Introduction

Genome-wide linkage analysis is an established tool to map inherited diseases, but has not been used in any published prenatal diagnostics of an unknown genetic disorder.

When the phenotype of affected individuals in a family can be assigned to a specific syndrome and the underlying disease-causing gene is known, prenatal diagnosis is straightforward.1, 2, 3, 4 However, no reliable tests are available for families with rare, unknown genetic syndromes during pregnancy. A clinical geneticist can only tell the parents with an affected child that the recurrence risk for having another affected child is 25% (0.25) in recessive diseases. That risk is considered too high by many parents. Many parents decide to terminate such a pregnancy, although there is a chance of 75% (0.75) for an unaffected child. We were recently confronted with an unplanned ongoing pregnancy in such a family. By using data from a genome-wide SNP scan for subsequent linkage analyses, we identified the disease-associated haplotype in an unknown mental retardation syndrome. With microsatellite markers, such scans required months; however, that time is reduced to only days with high-throughput SNP genotyping.

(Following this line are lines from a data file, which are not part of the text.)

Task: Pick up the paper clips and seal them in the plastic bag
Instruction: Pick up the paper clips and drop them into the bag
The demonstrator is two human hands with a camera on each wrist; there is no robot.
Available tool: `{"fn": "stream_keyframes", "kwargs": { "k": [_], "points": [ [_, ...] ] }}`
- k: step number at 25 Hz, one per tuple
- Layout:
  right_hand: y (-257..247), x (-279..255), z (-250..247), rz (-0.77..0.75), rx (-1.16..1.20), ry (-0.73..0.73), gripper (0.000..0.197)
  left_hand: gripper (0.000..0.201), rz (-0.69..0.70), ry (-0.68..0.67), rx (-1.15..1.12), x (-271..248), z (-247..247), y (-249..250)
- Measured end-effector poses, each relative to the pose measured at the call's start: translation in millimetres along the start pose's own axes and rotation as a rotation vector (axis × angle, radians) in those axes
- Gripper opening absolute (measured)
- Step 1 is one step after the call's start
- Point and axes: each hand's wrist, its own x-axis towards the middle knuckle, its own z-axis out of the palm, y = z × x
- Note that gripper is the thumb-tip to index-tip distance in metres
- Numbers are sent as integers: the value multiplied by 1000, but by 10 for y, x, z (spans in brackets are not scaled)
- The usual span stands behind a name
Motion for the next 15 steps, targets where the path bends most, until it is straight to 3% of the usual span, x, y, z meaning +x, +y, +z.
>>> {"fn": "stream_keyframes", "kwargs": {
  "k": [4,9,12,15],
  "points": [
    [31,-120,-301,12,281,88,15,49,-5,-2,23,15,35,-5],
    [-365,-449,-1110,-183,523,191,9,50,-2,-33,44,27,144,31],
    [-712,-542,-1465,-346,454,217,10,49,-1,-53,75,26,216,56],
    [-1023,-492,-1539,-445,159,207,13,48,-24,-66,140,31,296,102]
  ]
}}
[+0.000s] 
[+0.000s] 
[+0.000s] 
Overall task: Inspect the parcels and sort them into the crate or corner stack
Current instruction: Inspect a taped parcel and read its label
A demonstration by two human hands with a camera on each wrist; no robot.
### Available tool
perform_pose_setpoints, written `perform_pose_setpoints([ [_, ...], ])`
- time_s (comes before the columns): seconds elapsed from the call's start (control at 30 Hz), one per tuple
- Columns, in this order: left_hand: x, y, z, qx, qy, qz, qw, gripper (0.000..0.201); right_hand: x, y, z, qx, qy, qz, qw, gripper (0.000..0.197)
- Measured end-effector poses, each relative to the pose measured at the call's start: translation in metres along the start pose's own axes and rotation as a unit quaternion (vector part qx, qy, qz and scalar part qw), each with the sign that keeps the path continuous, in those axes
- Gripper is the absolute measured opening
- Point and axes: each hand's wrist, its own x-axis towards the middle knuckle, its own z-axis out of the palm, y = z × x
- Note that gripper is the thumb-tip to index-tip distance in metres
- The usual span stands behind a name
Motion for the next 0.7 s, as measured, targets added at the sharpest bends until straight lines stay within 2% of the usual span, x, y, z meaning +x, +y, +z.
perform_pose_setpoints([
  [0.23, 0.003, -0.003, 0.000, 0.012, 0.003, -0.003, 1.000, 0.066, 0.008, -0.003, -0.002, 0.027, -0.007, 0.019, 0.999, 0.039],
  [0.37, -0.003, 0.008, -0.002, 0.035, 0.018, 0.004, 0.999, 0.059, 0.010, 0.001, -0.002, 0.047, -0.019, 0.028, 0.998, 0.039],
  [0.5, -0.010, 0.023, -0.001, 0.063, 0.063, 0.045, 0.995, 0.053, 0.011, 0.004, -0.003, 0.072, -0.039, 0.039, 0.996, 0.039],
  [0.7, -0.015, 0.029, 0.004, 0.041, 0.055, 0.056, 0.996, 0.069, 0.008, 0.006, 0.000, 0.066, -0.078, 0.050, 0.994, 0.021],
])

In this way, high-throughput SNP genotyping combined with linkage mapping is a very powerful diagnostic tool for prenatal diagnostics of unknown genetic disorders. On the other hand, latest full genome-sequencing technologies have to deal with extensive genomic variation, thus making the interpretation of potential disease-causing mutations very difficult, time-consuming and expensive.5, 6, 7, 8, 9 However, next-generation sequencing (NGS) technologies combined with linkage analyses will be even more powerful and improve the quality of prenatal counseling for many patients.

Materials and methods

Patients

We studied a consanguineous family with Kurdish origin and control individuals. There were five children in the core family and three of them presented a similar phenotype of a so far unknown genetic syndrome. The parents of the affected individuals were first cousins (individuals 782 and 783 in the pedigree, Figure 2c and Table 1). In a second family branch, another affected cousin had the same clinical symptoms (individual 9408, Figure 2c and Table 1). The affected individuals were two boys and one girl in the core family, and another girl in a second family branch.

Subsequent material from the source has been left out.